Talk to your doctor: Depending on your individual health circumstances — whether you have underlying health problems, or are at risk of blood clots or heart problems, or are undergoing cancer treatment — your doctor may have an opinion about which shot is best for you. Is. For example, different vaccines have different potential side effects.

What to know about Covid-19 booster shots

The FDA has authorized booster shots for millions of recipients of Pfizer-BioNtech, Moderna and Johnson & Johnson vaccines. Pfizer and Moderna recipients who are eligible for a booster include people age 65 and older, and young adults at high risk of severe Covid-19 due to medical conditions or where they work. Eligible recipients of Pfizer and Moderna can receive a booster at least six months after their second dose. All recipients of Johnson & Johnson will be eligible for a second shot at least two months after the first shot.

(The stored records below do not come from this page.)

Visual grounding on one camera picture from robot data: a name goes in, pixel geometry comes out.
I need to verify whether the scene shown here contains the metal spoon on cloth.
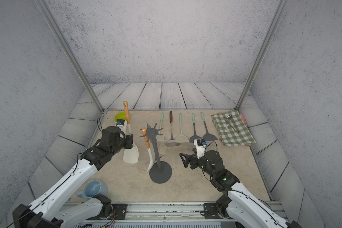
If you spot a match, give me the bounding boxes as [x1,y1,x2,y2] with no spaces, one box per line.
[225,115,234,132]

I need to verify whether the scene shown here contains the green checkered cloth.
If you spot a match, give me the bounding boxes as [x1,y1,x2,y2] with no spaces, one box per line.
[211,110,256,146]

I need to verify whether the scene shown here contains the cream spatula mint handle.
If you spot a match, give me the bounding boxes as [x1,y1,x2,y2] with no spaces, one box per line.
[156,113,165,142]
[175,113,189,143]

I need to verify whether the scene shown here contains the grey spatula mint handle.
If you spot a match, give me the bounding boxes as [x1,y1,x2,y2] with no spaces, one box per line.
[200,112,217,142]

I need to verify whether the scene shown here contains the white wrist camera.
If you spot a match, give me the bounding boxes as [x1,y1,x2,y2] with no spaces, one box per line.
[116,118,127,135]
[194,138,206,159]

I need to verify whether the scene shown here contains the left frame post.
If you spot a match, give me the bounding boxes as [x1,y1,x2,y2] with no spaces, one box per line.
[35,0,105,114]

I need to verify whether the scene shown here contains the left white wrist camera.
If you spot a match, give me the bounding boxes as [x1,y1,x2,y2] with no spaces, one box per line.
[116,118,127,135]

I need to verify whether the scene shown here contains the grey spoon mint handle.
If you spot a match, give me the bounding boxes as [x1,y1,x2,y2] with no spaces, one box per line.
[189,113,201,143]

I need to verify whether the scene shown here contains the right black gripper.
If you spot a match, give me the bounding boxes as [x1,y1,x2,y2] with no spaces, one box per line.
[180,148,216,180]

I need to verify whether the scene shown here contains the cream turner wooden handle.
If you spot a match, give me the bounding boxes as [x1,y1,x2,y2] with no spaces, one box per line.
[122,100,140,164]

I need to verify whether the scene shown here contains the grey utensil rack stand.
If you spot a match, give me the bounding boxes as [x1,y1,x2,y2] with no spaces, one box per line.
[146,124,172,184]

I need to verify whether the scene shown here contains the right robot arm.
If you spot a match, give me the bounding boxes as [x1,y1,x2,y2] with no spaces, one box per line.
[180,139,301,228]

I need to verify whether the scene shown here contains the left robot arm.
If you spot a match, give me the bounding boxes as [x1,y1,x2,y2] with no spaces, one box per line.
[10,119,134,228]

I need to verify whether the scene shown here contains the grey ladle brown handle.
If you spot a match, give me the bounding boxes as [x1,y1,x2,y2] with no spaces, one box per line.
[165,111,180,147]

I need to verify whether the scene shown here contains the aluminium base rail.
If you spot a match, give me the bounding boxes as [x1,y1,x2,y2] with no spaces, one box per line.
[59,201,291,228]

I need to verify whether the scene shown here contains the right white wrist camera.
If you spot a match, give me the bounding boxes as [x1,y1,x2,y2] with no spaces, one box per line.
[194,138,206,159]

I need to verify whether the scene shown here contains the light blue cup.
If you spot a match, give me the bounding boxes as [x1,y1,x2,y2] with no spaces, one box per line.
[76,180,108,199]

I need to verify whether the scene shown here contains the pink board under cloth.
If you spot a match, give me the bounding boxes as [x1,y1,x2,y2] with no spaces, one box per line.
[239,114,248,127]

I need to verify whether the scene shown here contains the green plastic bowl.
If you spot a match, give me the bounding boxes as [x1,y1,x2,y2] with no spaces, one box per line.
[114,112,127,121]

Yes. The FDA has updated its authorizations to allow medical providers to promote people with a different vaccine than they initially received, a strategy known as “mix and match.” Whether you have received Moderna, Johnson & Johnson or Pfizer-BioNTech, you may get a booster from another vaccine. Regulators have not recommended one vaccine over another as a booster. They have also remained silent on whether it is better to stick with the same vaccine when possible.

The CDC states that conditions that qualify a person for a booster shot include: high blood pressure and heart disease; diabetes or obesity; cancer or blood disorder; weakened immune system; chronic lung, kidney or liver disease; Dementia and some disabilities. Pregnant women and current and former smokers are also eligible.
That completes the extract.